What you will do
Please return all lines in the listing holding the word "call".

Information supplied
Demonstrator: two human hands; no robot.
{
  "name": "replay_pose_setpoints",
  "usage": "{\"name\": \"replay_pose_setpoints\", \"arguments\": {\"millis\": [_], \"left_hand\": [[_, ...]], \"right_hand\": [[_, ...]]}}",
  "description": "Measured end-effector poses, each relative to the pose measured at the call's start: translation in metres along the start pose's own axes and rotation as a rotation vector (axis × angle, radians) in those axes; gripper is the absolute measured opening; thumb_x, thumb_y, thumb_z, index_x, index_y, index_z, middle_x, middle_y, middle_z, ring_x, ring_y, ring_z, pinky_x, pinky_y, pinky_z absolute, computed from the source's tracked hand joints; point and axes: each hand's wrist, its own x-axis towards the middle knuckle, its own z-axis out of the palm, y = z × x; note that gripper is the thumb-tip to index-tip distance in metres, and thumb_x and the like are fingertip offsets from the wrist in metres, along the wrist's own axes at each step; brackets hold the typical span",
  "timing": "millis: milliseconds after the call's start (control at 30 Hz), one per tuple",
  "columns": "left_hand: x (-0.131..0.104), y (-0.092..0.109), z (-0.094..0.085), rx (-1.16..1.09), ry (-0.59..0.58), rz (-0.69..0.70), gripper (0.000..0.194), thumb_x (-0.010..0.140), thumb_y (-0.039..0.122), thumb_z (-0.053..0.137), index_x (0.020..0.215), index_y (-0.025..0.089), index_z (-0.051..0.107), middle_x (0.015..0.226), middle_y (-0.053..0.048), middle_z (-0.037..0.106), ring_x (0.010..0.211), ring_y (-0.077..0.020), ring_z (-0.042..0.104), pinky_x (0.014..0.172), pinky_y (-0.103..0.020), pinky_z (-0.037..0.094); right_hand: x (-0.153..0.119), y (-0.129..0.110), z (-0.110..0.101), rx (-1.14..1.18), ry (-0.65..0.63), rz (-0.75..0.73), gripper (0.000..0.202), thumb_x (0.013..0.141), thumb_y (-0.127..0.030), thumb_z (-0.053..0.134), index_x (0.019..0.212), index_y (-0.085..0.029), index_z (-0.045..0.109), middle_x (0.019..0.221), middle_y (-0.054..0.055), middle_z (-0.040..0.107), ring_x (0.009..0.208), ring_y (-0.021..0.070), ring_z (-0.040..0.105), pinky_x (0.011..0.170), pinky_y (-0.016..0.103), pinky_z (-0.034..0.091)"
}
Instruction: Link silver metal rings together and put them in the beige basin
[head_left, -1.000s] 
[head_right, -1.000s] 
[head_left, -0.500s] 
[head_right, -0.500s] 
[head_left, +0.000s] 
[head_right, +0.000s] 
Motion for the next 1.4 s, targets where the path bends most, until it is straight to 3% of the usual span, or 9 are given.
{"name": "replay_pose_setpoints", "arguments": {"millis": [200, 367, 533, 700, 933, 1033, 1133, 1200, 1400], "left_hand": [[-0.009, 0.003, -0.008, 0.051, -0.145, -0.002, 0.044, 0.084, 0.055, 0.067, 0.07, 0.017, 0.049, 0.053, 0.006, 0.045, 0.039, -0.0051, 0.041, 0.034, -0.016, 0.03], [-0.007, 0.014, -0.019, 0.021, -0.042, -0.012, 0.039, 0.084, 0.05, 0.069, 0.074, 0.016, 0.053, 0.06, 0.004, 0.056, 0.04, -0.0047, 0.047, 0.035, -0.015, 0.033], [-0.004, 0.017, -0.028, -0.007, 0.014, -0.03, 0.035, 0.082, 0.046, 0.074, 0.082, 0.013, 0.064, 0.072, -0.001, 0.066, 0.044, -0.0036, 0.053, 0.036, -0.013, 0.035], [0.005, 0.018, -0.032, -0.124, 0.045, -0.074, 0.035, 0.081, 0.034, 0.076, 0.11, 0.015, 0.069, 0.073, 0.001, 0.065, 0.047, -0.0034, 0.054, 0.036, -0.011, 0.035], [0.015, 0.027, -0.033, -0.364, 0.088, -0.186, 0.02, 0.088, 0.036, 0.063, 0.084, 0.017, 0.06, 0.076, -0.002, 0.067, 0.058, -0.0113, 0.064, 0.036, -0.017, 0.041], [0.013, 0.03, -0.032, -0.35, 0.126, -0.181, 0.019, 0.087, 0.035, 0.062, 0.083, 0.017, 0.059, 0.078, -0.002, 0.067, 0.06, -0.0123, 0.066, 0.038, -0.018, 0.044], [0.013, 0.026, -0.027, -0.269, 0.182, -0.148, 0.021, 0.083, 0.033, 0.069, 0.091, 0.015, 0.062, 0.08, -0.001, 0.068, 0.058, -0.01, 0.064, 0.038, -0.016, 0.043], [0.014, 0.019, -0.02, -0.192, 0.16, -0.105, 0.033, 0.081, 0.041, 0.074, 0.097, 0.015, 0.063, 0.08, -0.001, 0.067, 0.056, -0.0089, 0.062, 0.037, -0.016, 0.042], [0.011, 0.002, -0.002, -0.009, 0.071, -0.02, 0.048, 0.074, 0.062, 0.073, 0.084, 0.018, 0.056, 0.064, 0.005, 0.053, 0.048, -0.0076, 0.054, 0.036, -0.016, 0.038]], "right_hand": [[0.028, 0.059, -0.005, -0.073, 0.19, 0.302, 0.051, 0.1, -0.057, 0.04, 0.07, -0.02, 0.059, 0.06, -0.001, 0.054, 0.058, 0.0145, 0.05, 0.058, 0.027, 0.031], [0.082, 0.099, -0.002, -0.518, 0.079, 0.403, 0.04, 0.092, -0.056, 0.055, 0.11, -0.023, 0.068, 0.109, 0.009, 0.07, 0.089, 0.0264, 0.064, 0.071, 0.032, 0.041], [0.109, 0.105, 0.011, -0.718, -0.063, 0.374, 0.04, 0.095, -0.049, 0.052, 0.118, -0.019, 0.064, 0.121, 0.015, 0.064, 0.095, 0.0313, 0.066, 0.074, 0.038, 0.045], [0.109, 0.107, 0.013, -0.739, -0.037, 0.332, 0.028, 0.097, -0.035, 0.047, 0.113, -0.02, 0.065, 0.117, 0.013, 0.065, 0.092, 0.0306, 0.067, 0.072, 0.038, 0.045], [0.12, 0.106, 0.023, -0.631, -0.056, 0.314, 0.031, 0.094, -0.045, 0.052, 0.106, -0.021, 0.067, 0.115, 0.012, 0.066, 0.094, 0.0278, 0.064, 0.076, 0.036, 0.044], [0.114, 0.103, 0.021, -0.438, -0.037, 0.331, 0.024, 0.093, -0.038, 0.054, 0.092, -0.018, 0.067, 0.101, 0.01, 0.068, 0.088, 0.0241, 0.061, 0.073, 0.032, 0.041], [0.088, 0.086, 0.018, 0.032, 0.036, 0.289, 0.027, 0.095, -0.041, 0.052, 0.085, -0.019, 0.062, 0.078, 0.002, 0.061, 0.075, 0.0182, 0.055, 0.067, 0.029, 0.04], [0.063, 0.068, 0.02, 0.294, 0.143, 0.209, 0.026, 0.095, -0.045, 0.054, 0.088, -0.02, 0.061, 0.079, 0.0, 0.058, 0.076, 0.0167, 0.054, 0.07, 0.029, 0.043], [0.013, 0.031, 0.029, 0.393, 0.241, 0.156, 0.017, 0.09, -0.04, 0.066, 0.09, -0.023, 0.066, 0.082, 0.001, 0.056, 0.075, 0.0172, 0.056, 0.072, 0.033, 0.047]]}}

Written response
  "description": "Measured end-effector poses, each relative to the pose measured at the call's start: translation in metres along the start pose's own axes and rotation as a rotation vector (axis × angle, radians) in those axes; gripper is the absolute measured opening; thumb_x, thumb_y, thumb_z, index_x, index_y, index_z, middle_x, middle_y, middle_z, ring_x, ring_y, ring_z, pinky_x, pinky_y, pinky_z absolute, computed from the source's tracked hand joints; point and axes: each hand's wrist, its own x-axis towards the middle knuckle, its own z-axis out of the palm, y = z × x; note that gripper is the thumb-tip to index-tip distance in metres, and thumb_x and the like are fingertip offsets from the wrist in metres, along the wrist's own axes at each step; brackets hold the typical span",
  "timing": "millis: milliseconds after the call's start (control at 30 Hz), one per tuple",

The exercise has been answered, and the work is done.